Designing with concurrency in mind - actors vs. classes with a global actor isolation?

Joseph_Heck · March 9, 2024, 1:34am

I'm porting some code, a new-ish project, and since it's basically "fresh to swift", I'm trying to tackle it using Actors and concurrency foremost. As I'm going through it, the original code that I'm porting from has state spread throughout a lot of different objects (loosely classes/reference types) with fairly isolated purposes to keep the code relatively straightforward to read.

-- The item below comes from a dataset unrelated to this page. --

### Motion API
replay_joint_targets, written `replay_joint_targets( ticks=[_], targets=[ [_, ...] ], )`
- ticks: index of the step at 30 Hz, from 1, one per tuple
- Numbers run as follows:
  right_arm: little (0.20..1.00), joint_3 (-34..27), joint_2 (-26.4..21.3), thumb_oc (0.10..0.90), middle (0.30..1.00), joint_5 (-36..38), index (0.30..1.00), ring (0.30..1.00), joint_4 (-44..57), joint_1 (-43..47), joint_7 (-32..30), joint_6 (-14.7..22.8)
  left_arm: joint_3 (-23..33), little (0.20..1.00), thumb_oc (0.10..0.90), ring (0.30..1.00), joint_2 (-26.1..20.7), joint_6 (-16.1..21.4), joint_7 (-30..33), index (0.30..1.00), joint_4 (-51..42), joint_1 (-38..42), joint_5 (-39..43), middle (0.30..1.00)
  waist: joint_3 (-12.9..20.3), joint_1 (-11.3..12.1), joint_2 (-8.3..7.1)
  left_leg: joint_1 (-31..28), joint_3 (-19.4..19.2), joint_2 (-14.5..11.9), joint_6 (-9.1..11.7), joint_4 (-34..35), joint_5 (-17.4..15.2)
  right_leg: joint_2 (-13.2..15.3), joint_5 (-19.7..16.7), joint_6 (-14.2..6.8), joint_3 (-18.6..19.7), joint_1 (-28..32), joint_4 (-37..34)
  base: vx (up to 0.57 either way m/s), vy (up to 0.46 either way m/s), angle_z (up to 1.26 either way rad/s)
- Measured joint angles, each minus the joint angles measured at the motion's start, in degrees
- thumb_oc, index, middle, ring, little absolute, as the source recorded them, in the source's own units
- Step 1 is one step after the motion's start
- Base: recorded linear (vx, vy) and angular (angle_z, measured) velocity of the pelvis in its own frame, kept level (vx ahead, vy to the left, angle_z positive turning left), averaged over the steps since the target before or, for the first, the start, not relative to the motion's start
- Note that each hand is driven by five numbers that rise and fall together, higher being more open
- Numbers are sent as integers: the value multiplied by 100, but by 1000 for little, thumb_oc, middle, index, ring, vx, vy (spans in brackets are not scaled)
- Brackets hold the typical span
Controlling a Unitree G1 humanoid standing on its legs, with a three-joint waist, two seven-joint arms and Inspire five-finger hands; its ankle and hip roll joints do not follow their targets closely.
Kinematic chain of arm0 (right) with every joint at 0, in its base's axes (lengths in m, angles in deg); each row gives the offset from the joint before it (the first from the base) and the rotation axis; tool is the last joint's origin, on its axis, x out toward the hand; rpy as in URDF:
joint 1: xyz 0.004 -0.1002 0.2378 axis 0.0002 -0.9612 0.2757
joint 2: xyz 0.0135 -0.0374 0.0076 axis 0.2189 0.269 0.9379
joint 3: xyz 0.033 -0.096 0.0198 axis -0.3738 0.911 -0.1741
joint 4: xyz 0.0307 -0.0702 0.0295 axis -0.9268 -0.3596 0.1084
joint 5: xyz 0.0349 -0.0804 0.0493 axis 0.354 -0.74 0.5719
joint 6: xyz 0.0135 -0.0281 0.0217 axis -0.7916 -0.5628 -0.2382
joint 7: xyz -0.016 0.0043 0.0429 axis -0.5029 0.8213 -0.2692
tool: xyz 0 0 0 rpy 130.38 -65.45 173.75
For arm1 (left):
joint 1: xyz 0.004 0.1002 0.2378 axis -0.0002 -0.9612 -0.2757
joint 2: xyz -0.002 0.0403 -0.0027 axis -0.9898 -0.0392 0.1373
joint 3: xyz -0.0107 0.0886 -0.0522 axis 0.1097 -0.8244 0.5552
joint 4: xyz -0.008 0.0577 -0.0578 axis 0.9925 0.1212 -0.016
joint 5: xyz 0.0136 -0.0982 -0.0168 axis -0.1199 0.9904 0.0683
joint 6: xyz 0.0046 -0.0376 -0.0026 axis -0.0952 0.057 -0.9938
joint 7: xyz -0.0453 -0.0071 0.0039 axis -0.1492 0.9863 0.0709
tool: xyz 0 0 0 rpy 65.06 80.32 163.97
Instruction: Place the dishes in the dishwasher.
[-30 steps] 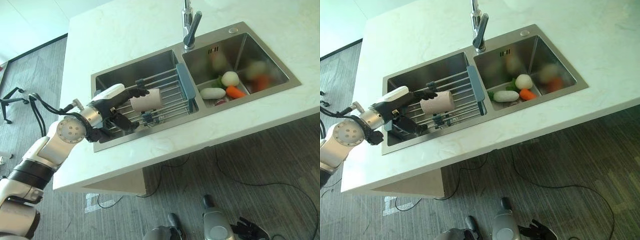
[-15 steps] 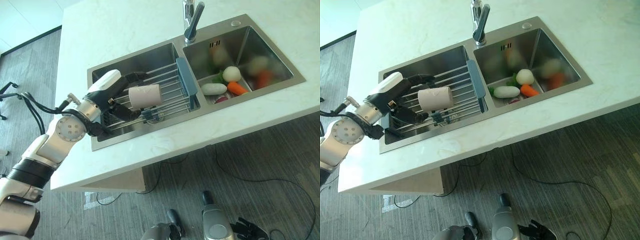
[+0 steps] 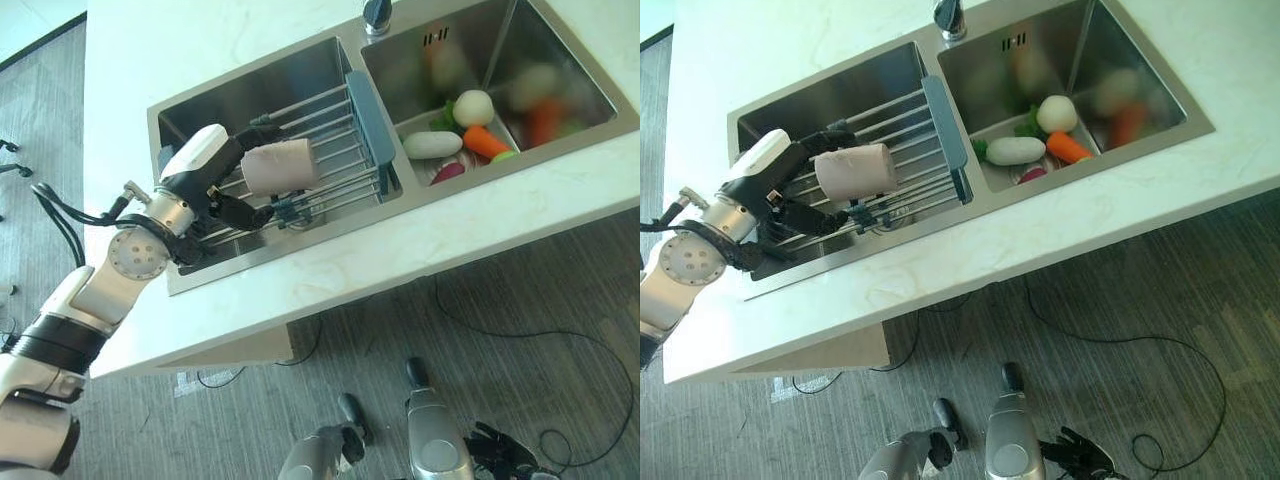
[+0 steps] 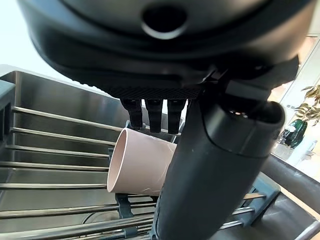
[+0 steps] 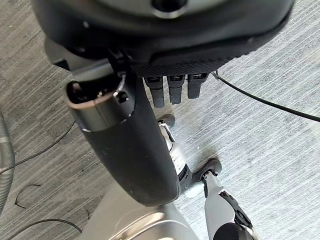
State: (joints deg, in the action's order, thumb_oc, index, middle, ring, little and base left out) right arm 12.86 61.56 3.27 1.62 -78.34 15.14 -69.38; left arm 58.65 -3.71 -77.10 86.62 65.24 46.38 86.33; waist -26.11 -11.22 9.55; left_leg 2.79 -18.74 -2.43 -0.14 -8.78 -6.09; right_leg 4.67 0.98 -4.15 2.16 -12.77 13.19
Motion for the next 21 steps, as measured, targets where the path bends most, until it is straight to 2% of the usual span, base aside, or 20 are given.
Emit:
replay_joint_targets(
  ticks=[6,12,16,21],
  targets=[
    [900,13,-89,800,900,17,900,900,79,70,37,5,-2,900,800,900,-1,-31,294,900,67,143,-552,900,-68,3,-8,51,-35,4,-3,-6,2,-1,-28,-7,32,-66,39,0,-6,-4],
    [900,94,-163,800,900,55,900,900,245,219,63,-9,-38,900,800,900,-11,-41,409,900,67,299,-570,900,-255,-6,12,58,-42,40,-11,-12,7,17,-34,-6,44,-87,62,0,0,0],
    [900,104,-169,800,900,57,900,900,290,219,44,-100,-34,900,800,900,-11,-124,415,900,64,301,-62,900,-255,0,13,66,-44,44,-11,-11,8,22,-34,-6,43,-98,69,0,0,0],
    [900,104,-183,800,900,55,900,900,291,219,43,-116,-30,900,800,900,-12,-219,412,900,13,301,108,900,-255,19,13,34,-42,48,-20,-11,14,42,-35,-8,39,-69,89,0,0,0]
  ],
)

As I'm porting, I started leaning into making each of those reference types that held it's own state it's own Actor, but as I'm getting into porting more of the middle of this setup, the number of actors that I have spread around is feeling weird to me, and I don't know why - other than this is a completely new task, and I'm not clear on the tradeoffs I'm making.

In some places, I've resolved to merge some classes together to have more unified locations for where state is updated, but I'm also wondering if I'm trying to tackle this wholly incorrectly and these could just be "final class"s and annotated to be pinning to a global actor for the execution/isolation context.

Does that even make sense? I'm sure I'm balancing tradeoffs, but I haven't really used concurrency "in anger" to yet really understand what the tradeoffs are - and I'm not even entirely how to look for them. I'm guessing context hops between actors is the biggest thing I'm trading off against.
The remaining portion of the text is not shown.